O detetive sorriu explicitamente.
- Eu não sabia que você era ciumenta.
- Sou e assumo que sou... sou porque tudo que valorizo, é importante para mim... você já levou outra mulher no Villeiros?
- Não, ali não... como eu disse, sou um homem de poucos relacionamentos.
Ela sorriu.
- Bom, acho melhor eu subir, amanhã tenho um longo dia de trabalho...
Ele aproximou-se e segurou suas mãos.
- É ruim deixar você – disse o detetive. – Gosto de estar com você, a tua companhia me faz bem, como ninguém fez até hoje.
O toque propagou o calor de seu corpo, que aqueceu, ainda mais, o ebulitivo coração da médica. O corpo em formosura, naquele instante, foi perturbado por algo prodigioso, delicado e aconchegante. Ela tentou desviar o olhar. Instintivamente, mordeu o lábio inferior, quando sentiu suas entranhas umedecerem, tentando controlar o desejo irrefreável que a dominou.
- Cibele...
Os olhos azuis, da morenice brejeira, fitaram-no nos olhos. Ele aproximou-se mais e seus rostos tocaram-se. No leve contato da pele, eles cerraram os olhos. A língua de Cibele, num movimento discreto, percorreu a boca retocada no toalete um pouco antes de sair do restaurante, deixando-a umedecida.
- Cibele...
- Eduardo...
Ele passou a beijar, com delicadeza, as faces do rosto macio. O coração da médica passou a palpitar mais rápido.

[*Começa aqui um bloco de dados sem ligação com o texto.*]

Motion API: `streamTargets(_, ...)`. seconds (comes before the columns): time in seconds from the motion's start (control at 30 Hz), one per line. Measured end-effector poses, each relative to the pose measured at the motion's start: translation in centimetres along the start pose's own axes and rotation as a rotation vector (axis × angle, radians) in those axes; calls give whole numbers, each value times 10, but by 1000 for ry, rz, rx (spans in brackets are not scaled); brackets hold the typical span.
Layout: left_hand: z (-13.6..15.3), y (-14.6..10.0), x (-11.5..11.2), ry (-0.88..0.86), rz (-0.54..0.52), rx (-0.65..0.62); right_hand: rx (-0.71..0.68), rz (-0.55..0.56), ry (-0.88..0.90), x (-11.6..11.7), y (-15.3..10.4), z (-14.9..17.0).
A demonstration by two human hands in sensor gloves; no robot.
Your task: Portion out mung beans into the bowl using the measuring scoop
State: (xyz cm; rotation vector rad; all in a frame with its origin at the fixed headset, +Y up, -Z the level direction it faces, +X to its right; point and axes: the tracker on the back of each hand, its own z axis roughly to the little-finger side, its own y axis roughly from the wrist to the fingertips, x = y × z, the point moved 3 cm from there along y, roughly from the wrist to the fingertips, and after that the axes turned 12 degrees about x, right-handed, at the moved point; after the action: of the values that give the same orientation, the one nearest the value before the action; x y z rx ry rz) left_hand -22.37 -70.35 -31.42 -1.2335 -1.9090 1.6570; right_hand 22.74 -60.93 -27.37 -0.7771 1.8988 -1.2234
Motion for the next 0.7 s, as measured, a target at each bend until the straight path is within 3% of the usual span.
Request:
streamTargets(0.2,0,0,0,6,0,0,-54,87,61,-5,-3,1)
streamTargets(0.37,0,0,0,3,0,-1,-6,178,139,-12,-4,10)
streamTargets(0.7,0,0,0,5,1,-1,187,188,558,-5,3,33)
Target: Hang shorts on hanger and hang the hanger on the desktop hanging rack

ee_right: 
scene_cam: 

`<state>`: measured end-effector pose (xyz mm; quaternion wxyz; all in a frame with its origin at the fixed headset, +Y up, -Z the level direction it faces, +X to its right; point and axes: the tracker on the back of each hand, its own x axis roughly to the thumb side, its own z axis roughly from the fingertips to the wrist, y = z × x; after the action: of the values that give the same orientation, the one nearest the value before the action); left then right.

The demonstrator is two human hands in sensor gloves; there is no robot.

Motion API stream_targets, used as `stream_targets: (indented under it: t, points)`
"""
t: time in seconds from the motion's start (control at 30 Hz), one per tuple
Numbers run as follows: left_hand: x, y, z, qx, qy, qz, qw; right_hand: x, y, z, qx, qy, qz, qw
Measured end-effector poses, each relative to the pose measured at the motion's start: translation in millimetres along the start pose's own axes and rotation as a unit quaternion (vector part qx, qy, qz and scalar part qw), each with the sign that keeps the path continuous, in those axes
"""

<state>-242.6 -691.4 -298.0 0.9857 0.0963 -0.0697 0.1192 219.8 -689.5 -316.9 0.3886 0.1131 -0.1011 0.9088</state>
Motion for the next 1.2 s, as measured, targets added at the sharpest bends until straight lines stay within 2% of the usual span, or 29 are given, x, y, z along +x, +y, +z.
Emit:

- Cibele, Cibele... – sussurrou o detetive.
Suas mãos cingiram a cintura torneada e, num ardume, ele beijou-a. A médica abraçou-o com vigor, não conseguindo mais reprimir o desejo que lhe perturbava. As sôfregas mãos acariciavam os corpos, em regozijo, ora passando pelos cabelos, ora percorrendo as costas. O ósculo foi longo, doce, intenso. Ao fim dele, Cibele acariciou o rosto de Macário.
- Acreditei no que você me disse – murmurou a médica. – Até mais ver...
Ela afastou-se rápido e abriu a porta envidraçada. Caminhando depressa, olhou para trás, notando que era perseguida pelo olhar apaixonado do detetive. Em segundos, desapareceu no saguão da portaria, subindo as escadas de acesso ao pavimento superior. O detetive ficou extasiado. Seus pensamentos entraram em efervescência pelo momento que se formou. Súbito, ele percebeu que estava sozinho, com a imagem de Cibele caminhando dentro de sua mente. Com um radiante sorriso nos lábios, embalou a cabeça, volvendo o corpo. Com as mãos nos bolsos retornou para o carro e partiu.